The following commits could not be validated and must be approved by a top-level approver:

Comment /validate-backports to re-evaluate validity of the upstream PRs, for example when they are merged upstream.

@openshift-ci-robot
Copy link

@jacobsee: the contents of this pull request could not be automatically validated.

The following commits could not be validated and must be approved by a top-level approver:

Comment /validate-backports to re-evaluate validity of the upstream PRs, for example when they are merged upstream.

@openshift-ci-robot
Copy link

@jacobsee: the contents of this pull request could not be automatically validated.

The following commits could not be validated and must be approved by a top-level approver:

Comment /validate-backports to re-evaluate validity of the upstream PRs, for example when they are merged upstream.

…if there are none.

Squash into `UPSTREAM: <carry>: Add plugin for storage performant security policy` when appropriate.
Squash into tooling (later)
… from kubeadm"

This reverts commit 400f8ec.
Drop when all OCP infra has removed the usage of the flag.
… from cluster/gce"

This reverts commit 784b842.
Drop when all OCP infra has removed the usage of the flag.
@openshift-ci-robot
Copy link

@jacobsee: the contents of this pull request could not be automatically validated.

The following commits could not be validated and must be approved by a top-level approver:

Comment /validate-backports to re-evaluate validity of the upstream PRs, for example when they are merged upstream.

@openshift-ci-robot
Copy link

@jacobsee: the contents of this pull request could not be automatically validated.

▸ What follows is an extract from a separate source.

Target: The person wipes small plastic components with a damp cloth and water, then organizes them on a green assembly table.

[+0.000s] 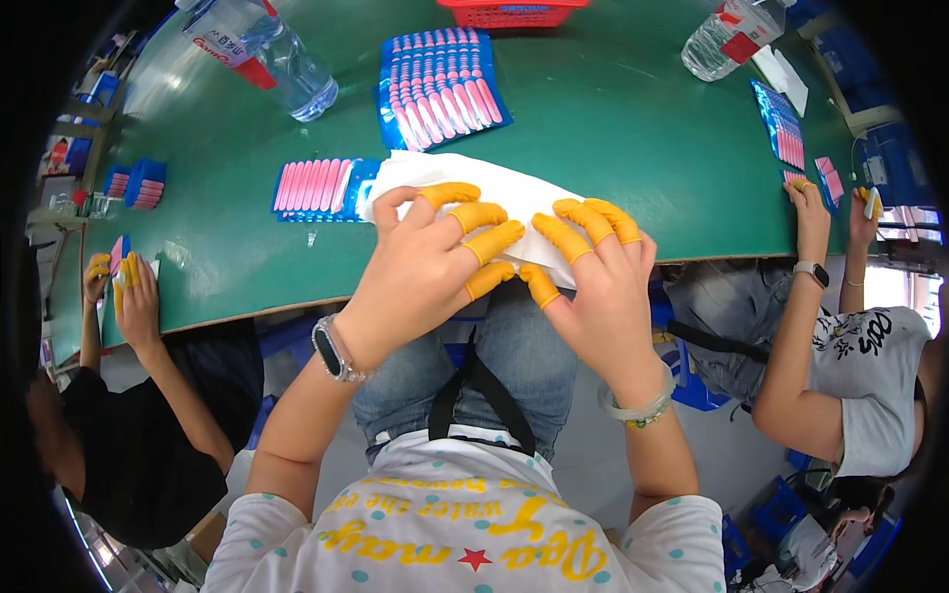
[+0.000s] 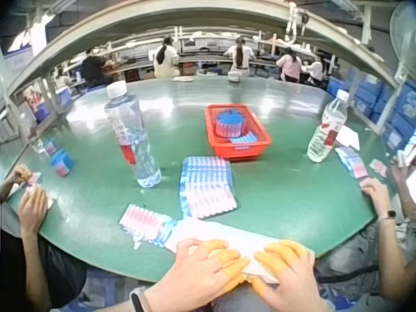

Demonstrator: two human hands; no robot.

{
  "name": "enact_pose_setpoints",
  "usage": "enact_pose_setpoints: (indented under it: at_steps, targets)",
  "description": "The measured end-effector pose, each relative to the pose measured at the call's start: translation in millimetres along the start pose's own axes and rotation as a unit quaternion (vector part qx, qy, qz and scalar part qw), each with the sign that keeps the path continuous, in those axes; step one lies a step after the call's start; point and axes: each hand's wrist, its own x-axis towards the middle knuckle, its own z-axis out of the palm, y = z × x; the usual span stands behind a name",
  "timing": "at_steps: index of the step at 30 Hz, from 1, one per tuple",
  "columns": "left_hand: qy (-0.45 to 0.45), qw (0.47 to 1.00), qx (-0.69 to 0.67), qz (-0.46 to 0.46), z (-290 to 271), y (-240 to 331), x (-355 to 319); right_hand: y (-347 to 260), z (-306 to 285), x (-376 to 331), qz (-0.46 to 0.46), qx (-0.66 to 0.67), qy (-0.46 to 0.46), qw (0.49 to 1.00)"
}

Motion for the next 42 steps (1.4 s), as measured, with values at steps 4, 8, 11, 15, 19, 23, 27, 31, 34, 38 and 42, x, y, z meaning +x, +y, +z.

The following commits could not be validated and must be approved by a top-level approver:

Comment /validate-backports to re-evaluate validity of the upstream PRs, for example when they are merged upstream.

@openshift-ci
Copy link

openshift-ci bot commented Nov 22, 2025

@jacobsee: The following tests failed, say /retest to rerun all failed tests or /retest-required to rerun all mandatory failed tests:

Test name Commit Details Required Rerun command
ci/prow/e2e-aws-ovn-serial-1of2 a14e4ae link true /test e2e-aws-ovn-serial-1of2
ci/prow/e2e-aws-ovn-crun a14e4ae link true /test e2e-aws-ovn-crun
ci/prow/e2e-aws-ovn-techpreview-serial-2of2 a14e4ae link false /test e2e-aws-ovn-techpreview-serial-2of2
ci/prow/e2e-aws-crun-wasm a14e4ae link true /test e2e-aws-crun-wasm
ci/prow/e2e-aws-ovn-fips a14e4ae link true /test e2e-aws-ovn-fips
ci/prow/e2e-aws-ovn-hypershift a14e4ae link true /test e2e-aws-ovn-hypershift
ci/prow/e2e-gcp a14e4ae link true /test e2e-gcp
ci/prow/e2e-aws-ovn-techpreview-serial-1of2 a14e4ae link false /test e2e-aws-ovn-techpreview-serial-1of2
ci/prow/e2e-aws-ovn-techpreview a14e4ae link false /test e2e-aws-ovn-techpreview
ci/prow/k8s-e2e-conformance-aws a14e4ae link true /test k8s-e2e-conformance-aws
ci/prow/k8s-e2e-gcp-ovn a14e4ae link true /test k8s-e2e-gcp-ovn
ci/prow/e2e-metal-ipi-ovn-ipv6 a14e4ae link true /test e2e-metal-ipi-ovn-ipv6
ci/prow/e2e-aws-ovn-upgrade a14e4ae link true /test e2e-aws-ovn-upgrade
ci/prow/e2e-aws-ovn-runc a14e4ae link true /test e2e-aws-ovn-runc
ci/prow/e2e-azure-ovn-upgrade a14e4ae link true /test e2e-azure-ovn-upgrade
ci/prow/unit a14e4ae link true /test unit
ci/prow/e2e-aws-ovn-cgroupsv2 a14e4ae link true /test e2e-aws-ovn-cgroupsv2
ci/prow/e2e-aws-ovn-serial-2of2 a14e4ae link true /test e2e-aws-ovn-serial-2of2
ci/prow/e2e-aws-ovn-downgrade a14e4ae link true /test e2e-aws-ovn-downgrade
ci/prow/k8s-e2e-gcp-serial a14e4ae link true /test k8s-e2e-gcp-serial

Full PR test history. Your PR dashboard.

Instructions for interacting with me using PR comments are available here. If you have questions or suggestions related to my behavior, please file an issue against the kubernetes-sigs/prow repository. I understand the commands that are listed here.

Sign up for free to join this conversation on GitHub. Already have an account? Sign in to comment

Labels

backports/unvalidated-commits Indicates that not all commits come to merged upstream PRs. do-not-merge/work-in-progress Indicates that a PR should not merge because it is a work in progress. vendor-update Touching vendor dir or related files

Projects

None yet

Development

Successfully merging this pull request may close these issues.